Data for the task ::
+-------+
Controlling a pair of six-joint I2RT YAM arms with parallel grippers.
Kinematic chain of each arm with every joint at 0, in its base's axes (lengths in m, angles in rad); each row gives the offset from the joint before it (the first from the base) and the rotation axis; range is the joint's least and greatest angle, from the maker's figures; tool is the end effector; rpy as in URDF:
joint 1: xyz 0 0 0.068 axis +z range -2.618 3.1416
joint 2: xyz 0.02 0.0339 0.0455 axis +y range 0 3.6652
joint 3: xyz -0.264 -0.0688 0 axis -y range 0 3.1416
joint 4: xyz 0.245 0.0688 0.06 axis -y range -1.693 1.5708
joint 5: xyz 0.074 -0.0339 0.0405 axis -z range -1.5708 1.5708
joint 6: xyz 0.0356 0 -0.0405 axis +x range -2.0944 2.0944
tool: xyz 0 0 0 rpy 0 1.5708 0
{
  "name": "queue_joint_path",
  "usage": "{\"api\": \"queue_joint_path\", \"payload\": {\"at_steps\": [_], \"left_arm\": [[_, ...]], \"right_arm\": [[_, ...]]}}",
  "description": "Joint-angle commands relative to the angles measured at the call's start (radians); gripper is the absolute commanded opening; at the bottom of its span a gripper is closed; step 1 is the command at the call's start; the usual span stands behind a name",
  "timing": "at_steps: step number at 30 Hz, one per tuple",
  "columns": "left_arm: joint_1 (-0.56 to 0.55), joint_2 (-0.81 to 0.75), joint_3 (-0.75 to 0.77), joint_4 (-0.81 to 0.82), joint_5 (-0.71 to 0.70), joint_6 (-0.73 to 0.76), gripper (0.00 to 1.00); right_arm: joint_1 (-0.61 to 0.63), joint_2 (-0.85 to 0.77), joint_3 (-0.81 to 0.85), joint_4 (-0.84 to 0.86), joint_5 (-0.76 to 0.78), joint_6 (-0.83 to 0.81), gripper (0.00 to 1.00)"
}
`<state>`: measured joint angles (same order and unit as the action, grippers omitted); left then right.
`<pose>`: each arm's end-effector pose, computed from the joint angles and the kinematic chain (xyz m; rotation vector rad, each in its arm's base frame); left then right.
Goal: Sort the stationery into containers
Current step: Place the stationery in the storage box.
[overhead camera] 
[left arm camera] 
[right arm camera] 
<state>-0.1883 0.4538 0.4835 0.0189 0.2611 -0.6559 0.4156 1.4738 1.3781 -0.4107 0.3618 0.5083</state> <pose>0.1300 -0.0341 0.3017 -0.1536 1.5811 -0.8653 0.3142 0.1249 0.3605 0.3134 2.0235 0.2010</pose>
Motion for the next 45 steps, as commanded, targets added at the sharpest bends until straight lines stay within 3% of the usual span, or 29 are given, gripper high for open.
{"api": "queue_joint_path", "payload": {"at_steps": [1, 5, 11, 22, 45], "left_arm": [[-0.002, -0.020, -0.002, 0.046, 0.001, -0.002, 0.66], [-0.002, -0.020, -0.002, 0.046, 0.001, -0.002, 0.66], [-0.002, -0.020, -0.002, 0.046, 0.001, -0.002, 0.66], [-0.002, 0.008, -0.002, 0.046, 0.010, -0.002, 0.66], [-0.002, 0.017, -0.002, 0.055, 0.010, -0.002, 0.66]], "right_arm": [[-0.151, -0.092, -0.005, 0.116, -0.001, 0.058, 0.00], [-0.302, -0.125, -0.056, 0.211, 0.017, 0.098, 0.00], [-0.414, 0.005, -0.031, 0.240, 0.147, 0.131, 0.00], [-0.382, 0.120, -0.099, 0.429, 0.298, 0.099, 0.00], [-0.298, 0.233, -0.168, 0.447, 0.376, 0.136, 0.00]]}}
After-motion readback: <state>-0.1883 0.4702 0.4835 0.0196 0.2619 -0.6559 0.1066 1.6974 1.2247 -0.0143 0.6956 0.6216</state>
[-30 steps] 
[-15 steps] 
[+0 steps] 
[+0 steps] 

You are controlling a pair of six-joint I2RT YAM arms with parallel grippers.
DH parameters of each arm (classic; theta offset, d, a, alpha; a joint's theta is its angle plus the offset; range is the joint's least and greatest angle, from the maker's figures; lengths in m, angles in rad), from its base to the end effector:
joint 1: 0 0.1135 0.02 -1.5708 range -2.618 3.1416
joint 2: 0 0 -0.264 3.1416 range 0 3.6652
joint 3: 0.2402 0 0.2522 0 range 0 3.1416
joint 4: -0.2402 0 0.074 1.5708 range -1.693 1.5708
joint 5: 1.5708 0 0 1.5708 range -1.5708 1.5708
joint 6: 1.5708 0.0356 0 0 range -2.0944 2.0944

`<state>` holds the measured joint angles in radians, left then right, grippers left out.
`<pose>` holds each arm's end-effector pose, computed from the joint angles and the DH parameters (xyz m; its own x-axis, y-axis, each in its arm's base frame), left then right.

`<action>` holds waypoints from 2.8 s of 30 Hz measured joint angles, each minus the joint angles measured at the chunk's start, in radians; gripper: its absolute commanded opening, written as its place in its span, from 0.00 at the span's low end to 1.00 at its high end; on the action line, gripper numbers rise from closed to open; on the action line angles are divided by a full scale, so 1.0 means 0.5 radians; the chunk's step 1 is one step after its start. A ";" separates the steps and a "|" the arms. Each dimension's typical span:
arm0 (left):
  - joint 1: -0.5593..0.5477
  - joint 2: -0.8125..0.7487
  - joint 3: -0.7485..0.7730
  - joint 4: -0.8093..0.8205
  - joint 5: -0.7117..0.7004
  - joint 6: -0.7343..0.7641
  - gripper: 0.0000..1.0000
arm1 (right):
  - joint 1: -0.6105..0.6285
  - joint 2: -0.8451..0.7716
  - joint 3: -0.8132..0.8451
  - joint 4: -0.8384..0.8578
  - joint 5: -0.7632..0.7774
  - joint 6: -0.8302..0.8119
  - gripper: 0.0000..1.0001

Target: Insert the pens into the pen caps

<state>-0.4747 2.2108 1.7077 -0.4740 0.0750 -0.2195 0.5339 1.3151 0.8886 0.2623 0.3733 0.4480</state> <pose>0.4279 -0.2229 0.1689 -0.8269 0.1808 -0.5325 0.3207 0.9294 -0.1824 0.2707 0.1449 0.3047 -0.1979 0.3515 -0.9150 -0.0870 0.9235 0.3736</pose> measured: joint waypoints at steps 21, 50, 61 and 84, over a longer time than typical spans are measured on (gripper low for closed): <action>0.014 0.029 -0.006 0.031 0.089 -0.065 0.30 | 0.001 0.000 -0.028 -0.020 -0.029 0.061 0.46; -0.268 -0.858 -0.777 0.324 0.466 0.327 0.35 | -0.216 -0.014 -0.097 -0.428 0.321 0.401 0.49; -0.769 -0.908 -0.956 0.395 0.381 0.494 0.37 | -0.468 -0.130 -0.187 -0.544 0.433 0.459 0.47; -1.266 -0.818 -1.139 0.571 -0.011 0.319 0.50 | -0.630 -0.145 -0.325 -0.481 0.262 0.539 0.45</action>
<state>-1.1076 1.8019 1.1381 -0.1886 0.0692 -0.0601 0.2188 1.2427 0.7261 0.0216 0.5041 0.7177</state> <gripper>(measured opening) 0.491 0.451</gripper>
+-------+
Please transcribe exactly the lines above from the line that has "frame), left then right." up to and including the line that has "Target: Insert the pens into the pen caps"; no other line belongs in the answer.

`<pose>` holds each arm's end-effector pose, computed from the joint angles and the DH parameters (xyz m; its own x-axis, y-axis, each in its arm's base frame), left then right.

`<action>` holds waypoints from 2.8 s of 30 Hz measured joint angles, each minus the joint angles measured at the chunk's start, in radians; gripper: its absolute commanded opening, written as its place in its span, from 0.00 at the span's low end to 1.00 at its high end; on the action line, gripper numbers rise from closed to open; on the action line angles are divided by a full scale, so 1.0 means 0.5 radians; the chunk's step 1 is one step after its start. A ";" separates the steps and a "|" the arms. Each dimension's typical span:
arm0 (left):
  - joint 1: -0.5593..0.5477
  - joint 2: -0.8125..0.7487
  - joint 3: -0.7485..0.7730
  - joint 4: -0.8093..0.8205
  - joint 5: -0.7117..0.7004
  - joint 6: -0.7343..0.7641
  - gripper: 0.0000..1.0000
arm1 (right):
  - joint 1: -0.6105..0.6285
  - joint 2: -0.8451..0.7716
  - joint 3: -0.8132..0.8451
  - joint 4: -0.8384..0.8578
  - joint 5: -0.7632..0.7774
  - joint 6: -0.8302..0.8119
  - gripper: 0.0000..1.0001

Target: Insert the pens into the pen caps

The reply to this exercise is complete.